Young scientists behind the innovative research
CU Medicine has been nurturing clinician-scientists in recent years by offering research immersion programmes that allow students to enrich their learning experience and broaden their horizons. Year 3 medical students Wilson MUI and Brian CHAN joined the Summer Attachment Programme organised by the Department of Anatomical and Cellular Pathology last year, undertook this research under the supervision of the department’s professors. They were responsible for the bioinformatics and clinical correlation analysis, functional tests and Western blot analysis. Wilson also participated in figure organisation and manuscript drafting with postgraduate student Bonan CHEN.

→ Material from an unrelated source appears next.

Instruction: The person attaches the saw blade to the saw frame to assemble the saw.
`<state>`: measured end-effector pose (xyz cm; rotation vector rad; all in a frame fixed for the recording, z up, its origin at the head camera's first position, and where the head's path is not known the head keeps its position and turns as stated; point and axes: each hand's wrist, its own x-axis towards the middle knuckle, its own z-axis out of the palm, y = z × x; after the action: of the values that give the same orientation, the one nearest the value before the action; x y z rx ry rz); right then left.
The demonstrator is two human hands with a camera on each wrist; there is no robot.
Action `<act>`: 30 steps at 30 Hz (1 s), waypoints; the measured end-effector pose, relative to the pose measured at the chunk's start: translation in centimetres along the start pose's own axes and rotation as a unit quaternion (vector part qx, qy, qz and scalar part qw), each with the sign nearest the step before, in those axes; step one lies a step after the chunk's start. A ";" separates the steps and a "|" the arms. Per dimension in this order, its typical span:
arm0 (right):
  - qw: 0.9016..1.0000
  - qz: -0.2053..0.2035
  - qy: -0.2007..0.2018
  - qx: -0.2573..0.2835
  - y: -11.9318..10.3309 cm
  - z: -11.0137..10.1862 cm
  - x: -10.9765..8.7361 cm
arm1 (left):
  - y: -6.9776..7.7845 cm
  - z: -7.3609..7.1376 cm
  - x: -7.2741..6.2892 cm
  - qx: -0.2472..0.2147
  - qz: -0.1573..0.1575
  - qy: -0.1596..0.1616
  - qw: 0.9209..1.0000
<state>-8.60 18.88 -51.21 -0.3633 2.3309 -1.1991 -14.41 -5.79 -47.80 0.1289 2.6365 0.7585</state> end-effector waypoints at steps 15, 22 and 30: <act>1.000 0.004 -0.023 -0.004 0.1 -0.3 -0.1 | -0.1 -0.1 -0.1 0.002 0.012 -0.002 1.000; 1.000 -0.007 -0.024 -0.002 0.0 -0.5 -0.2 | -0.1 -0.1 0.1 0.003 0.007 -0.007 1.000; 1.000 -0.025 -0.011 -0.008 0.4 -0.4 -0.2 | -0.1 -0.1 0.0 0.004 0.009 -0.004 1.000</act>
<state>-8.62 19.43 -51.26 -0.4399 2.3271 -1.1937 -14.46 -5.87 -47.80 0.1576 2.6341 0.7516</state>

Brian said of the inspiration of the research, “We learned in the classroom that STK3 serves as a tumour suppressor, but we were curious about how it actually works. Therefore, we looked into the expression levels and function of STK3 in gastric cancer samples from the patients and found that STK3 does not inhibit tumor development as expected. Instead, it drives gastric cancer progression. During the research, we were given the chance to practise knowledge gained in class. For example, I have learned how to code and perform data analysis from scratch. I believe that these skills will be beneficial to my future research.”
Wilson added, “This was my first time participating in scientific research, and the process was challenging. Some skills and knowledge that featured during the research process, such as bioinformatics and the drafting of figures, are not normally taught in class. Luckily, under the guidance of professors and working with my peers, this project came to a successful conclusion. It was also a valuable and inspiring experience that laid the foundation for me to start research career in the future. I sincerely hope that the results of this research can be applied to improve medical technology and benefit gastric cancer patients.”
Professor Wei KANG, Assistant Professor of Department of Anatomical and Cellular Pathology, highly praised the two medical students’s performance. He said, “Wilson and Brian showed diligent learning attitudes, keep improving the experiments. It is impressive that they have mastered single-cell RNA-sequencing and clinicopathological correlation analysis. They have demonstrated great potential and enthusiasm for medical research.”
Professor To added, “In order to provide medical students with a better learning experience and nourish clinician scientists, the Department provides additional training opportunities for medical students who are interested in medical research during the summer holidays .We are very much encouraged by Wilson and Brian’s work. For Year 3 medical students, having administered a cancer project and getting published in a high-impact journal that scores above 20 is no mean feat. They are role models for medical students and future clinician scientists. We also hope these two students continue to scale the heights of scientific research and contribute to the early conquest of cancer.”